I have a dataset in libSVM
format consisting of 6000 entries, each with 5 indices, and each index has a binary value 1 or 2. Each of the 6000 entries has a label of 1 or 0, and I am trying to use various machine learning algorithms to determine the correct label (0 or 1) given a particular set of 5 indices/values.
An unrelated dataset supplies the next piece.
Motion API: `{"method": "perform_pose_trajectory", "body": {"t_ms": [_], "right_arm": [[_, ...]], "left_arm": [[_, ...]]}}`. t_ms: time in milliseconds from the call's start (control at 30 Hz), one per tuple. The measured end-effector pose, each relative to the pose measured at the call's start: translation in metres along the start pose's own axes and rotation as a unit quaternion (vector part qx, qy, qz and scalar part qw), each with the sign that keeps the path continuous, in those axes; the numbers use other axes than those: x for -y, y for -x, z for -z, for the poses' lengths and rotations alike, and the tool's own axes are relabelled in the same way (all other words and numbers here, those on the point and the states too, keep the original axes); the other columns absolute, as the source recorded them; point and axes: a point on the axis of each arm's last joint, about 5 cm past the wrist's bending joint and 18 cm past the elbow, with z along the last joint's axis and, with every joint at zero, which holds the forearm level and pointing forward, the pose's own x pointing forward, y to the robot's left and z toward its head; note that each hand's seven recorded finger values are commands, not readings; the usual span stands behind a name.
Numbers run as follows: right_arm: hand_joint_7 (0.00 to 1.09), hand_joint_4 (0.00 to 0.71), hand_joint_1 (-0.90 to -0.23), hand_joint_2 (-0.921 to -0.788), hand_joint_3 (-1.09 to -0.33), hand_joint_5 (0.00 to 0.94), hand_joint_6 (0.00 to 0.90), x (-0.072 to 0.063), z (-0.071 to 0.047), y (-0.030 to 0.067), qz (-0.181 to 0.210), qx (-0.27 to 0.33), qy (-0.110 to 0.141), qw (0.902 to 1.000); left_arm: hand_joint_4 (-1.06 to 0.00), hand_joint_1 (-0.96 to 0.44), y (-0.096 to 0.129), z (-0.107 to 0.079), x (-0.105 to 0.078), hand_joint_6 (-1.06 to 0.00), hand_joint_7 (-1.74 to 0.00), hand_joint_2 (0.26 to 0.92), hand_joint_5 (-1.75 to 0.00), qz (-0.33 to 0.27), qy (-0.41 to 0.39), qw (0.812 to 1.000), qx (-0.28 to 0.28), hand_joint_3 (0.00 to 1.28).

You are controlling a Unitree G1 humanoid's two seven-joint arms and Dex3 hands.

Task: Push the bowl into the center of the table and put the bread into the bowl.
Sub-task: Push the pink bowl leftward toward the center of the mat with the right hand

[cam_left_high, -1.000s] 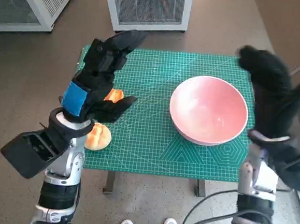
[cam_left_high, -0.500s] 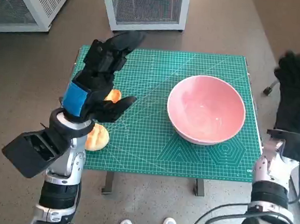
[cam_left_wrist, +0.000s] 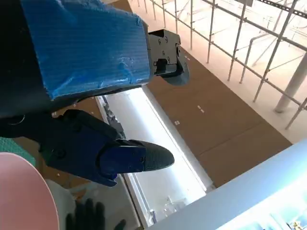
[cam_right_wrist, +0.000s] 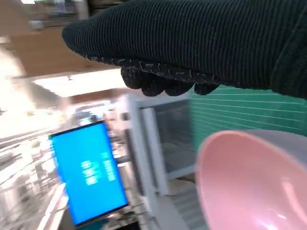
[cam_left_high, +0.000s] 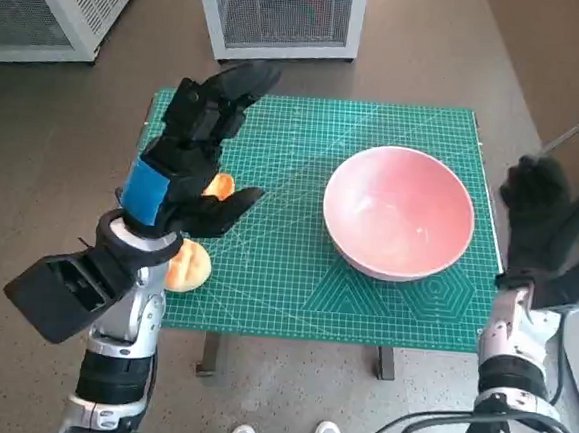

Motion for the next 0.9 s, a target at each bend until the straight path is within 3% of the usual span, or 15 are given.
{"method": "perform_pose_trajectory", "body": {"t_ms": [300,500,900], "right_arm": [[0.37,0.253,-0.364,-0.921,-0.568,0.003,0.172,-0.013,0.015,0.0044,-0.005,-0.054,0.007,0.9985],[0.35,0.269,-0.369,-0.921,-0.545,0.008,0.193,-0.026,0.025,0.0076,-0.019,-0.078,-0.003,0.9967],[0.34,0.281,-0.367,-0.921,-0.511,0.005,0.2,-0.054,0.027,0.0042,-0.057,-0.089,-0.031,0.9939]], "left_arm": [[0.0,-0.51,0.003,0.0,-0.002,0.0,-0.63,0.913,-0.46,-0.001,-0.001,1.0,-0.004,0.36],[0.0,-0.51,0.004,0.0,-0.004,0.0,-0.64,0.92,-0.46,-0.001,-0.003,1.0,-0.004,0.34],[-0.02,-0.51,0.008,-0.002,-0.008,0.0,-0.65,0.921,-0.42,-0.003,-0.011,1.0,-0.008,0.32]]}}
For example, consider the following dataset (the real one is 6000 lines):
0 101:1 102:1 103:0 104:1 105:1
0 101:0 102:1 103:0 104:1 105:1
0 101:0 102:1 103:1 104:1 105:1
1 101:1 102:1 103:1 104:1 105:1
1 101:0 102:1 103:0 104:0 105:1
1 101:1 102:1 103:1 104:0 105:0
1 101:0 102:1 103:0 104:0 105:0
For an algorithm that predicts binary classification, like xgboost
, conceptually, how do I first use my dataset to train the model, and then apply the model to the data?
I ask because xgboost
asks for two files, a data training set and a data test set. It seems to me that the algorithm should just require a single full set of data, use all of the data to train and build a model, and then apply that model to the original data set and determine if the labels are being assigned "0 or 1" accurately.
Any help in understanding this concept is much appreciated.